◆ Supplied records
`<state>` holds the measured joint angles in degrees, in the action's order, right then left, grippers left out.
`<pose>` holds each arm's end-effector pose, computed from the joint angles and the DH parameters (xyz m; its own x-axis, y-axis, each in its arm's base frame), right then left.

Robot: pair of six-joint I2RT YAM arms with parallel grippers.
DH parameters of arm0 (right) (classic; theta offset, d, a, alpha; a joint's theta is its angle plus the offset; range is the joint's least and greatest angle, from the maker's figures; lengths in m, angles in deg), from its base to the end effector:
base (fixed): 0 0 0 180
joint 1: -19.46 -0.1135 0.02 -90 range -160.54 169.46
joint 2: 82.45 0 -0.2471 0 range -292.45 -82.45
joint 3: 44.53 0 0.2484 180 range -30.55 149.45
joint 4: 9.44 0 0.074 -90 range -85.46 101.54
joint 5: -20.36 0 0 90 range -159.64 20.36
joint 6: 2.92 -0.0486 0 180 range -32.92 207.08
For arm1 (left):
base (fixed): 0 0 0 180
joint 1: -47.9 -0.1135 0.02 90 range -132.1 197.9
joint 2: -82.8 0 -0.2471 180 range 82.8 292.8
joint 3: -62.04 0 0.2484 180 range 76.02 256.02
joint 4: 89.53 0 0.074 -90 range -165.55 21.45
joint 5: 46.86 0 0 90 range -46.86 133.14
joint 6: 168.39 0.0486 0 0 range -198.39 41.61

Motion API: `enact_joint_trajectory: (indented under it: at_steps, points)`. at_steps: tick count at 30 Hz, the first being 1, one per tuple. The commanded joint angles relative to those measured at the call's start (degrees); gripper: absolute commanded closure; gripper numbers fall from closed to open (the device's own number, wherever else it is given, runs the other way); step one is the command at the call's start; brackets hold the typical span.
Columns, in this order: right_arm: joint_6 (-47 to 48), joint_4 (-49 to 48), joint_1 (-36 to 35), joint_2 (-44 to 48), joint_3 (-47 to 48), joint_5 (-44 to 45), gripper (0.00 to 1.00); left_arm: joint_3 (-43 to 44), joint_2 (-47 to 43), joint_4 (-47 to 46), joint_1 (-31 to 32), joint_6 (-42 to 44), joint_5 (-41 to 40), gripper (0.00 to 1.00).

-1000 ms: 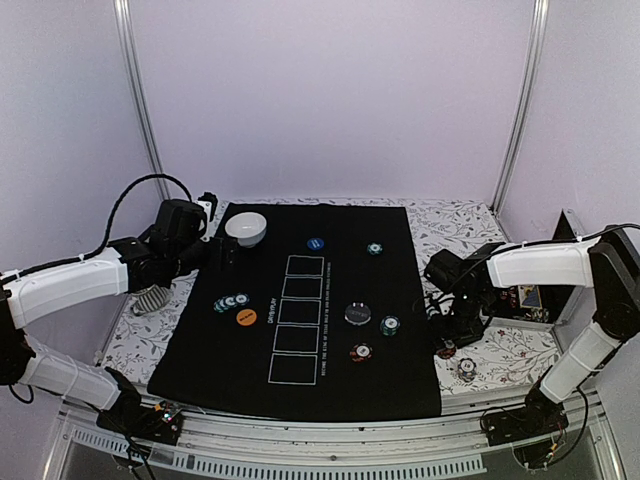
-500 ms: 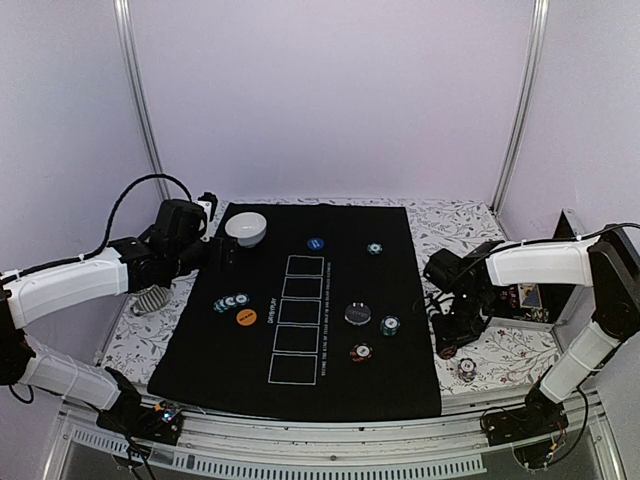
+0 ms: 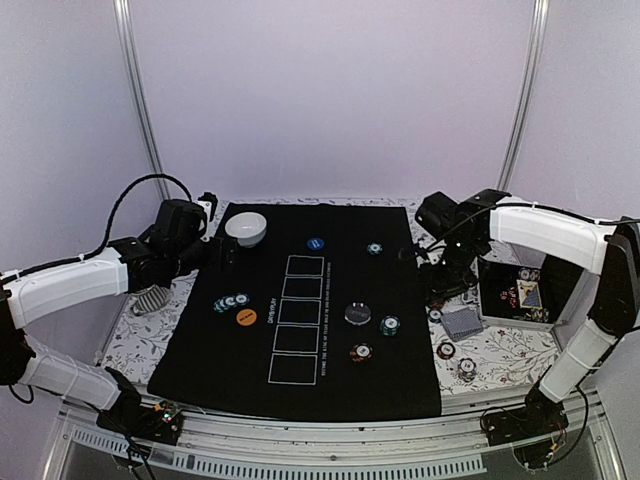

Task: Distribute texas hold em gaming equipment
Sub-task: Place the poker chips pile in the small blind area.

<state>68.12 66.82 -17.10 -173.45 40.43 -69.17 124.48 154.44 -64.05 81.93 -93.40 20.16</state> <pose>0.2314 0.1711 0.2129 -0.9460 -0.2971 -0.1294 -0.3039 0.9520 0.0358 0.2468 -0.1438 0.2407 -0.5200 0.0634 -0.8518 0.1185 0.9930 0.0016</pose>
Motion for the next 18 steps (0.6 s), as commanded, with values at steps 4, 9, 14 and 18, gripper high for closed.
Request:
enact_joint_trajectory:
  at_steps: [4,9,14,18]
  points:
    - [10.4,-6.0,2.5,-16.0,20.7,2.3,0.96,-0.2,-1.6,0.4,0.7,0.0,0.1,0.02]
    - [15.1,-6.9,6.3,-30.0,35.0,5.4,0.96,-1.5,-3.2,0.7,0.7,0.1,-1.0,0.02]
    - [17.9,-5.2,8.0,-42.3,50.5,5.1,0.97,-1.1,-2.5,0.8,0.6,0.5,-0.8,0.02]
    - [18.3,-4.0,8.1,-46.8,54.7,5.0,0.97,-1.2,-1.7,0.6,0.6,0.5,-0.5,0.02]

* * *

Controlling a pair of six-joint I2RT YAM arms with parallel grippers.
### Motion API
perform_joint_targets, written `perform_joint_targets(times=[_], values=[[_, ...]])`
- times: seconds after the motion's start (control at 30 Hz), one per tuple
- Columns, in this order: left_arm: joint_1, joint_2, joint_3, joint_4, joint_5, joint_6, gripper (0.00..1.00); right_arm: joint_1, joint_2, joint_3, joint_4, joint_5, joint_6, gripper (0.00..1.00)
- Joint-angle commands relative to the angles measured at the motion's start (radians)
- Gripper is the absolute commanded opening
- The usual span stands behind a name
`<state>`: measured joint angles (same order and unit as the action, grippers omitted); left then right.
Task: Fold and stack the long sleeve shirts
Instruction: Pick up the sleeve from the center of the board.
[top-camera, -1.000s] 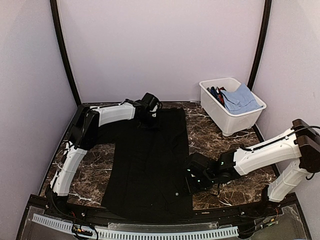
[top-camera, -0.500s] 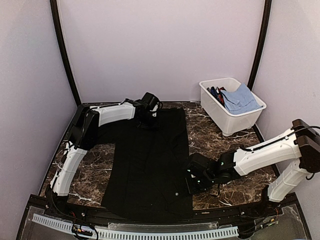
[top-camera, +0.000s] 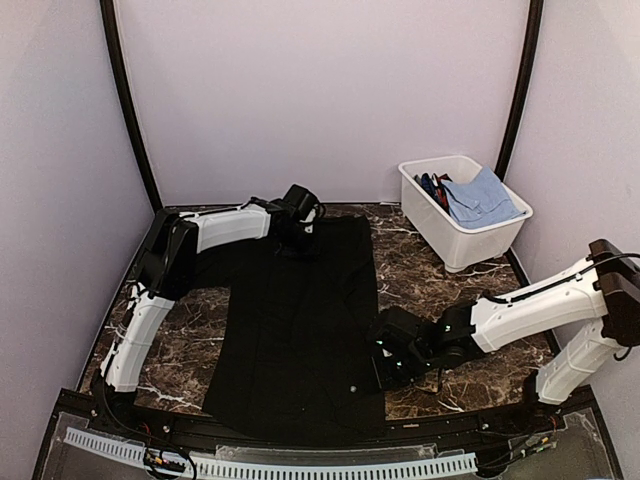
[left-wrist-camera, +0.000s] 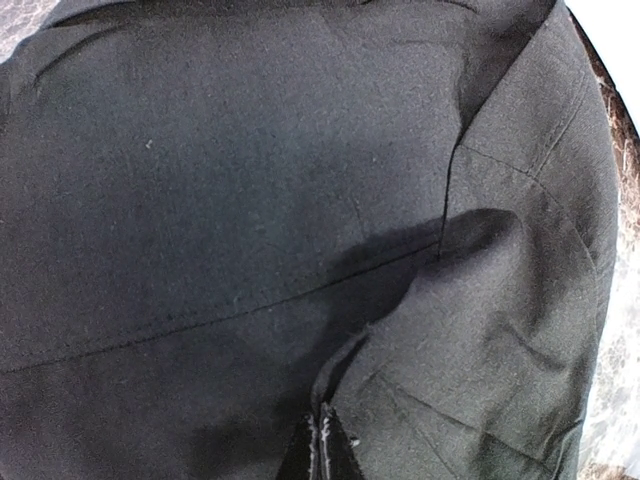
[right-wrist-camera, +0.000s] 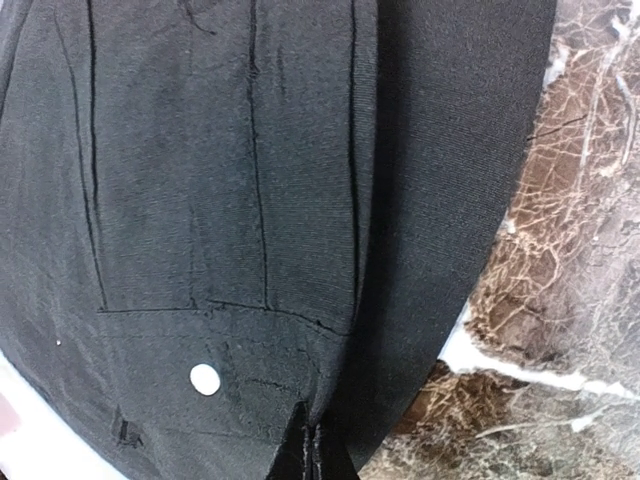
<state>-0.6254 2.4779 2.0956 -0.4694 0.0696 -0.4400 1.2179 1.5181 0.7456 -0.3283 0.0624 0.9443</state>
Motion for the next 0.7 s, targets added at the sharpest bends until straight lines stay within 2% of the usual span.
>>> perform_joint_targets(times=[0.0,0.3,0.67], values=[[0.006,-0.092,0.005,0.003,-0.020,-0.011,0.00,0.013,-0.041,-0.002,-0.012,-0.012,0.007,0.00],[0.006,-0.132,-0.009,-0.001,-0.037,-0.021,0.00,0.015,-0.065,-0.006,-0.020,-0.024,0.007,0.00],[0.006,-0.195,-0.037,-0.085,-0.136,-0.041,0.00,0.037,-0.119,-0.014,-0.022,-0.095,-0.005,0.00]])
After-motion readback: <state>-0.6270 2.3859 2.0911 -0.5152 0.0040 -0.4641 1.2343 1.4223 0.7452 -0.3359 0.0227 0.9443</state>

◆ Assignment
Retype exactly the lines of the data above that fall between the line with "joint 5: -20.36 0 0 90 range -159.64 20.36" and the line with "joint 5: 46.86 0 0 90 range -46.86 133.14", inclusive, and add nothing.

◆ Final answer
joint 5: -20.36 0 0 90 range -159.64 20.36
joint 6: 2.92 -0.0486 0 180 range -32.92 207.08
For arm1 (left):
base (fixed): 0 0 0 180
joint 1: -47.9 -0.1135 0.02 90 range -132.1 197.9
joint 2: -82.8 0 -0.2471 180 range 82.8 292.8
joint 3: -62.04 0 0.2484 180 range 76.02 256.02
joint 4: 89.53 0 0.074 -90 range -165.55 21.45
joint 5: 46.86 0 0 90 range -46.86 133.14

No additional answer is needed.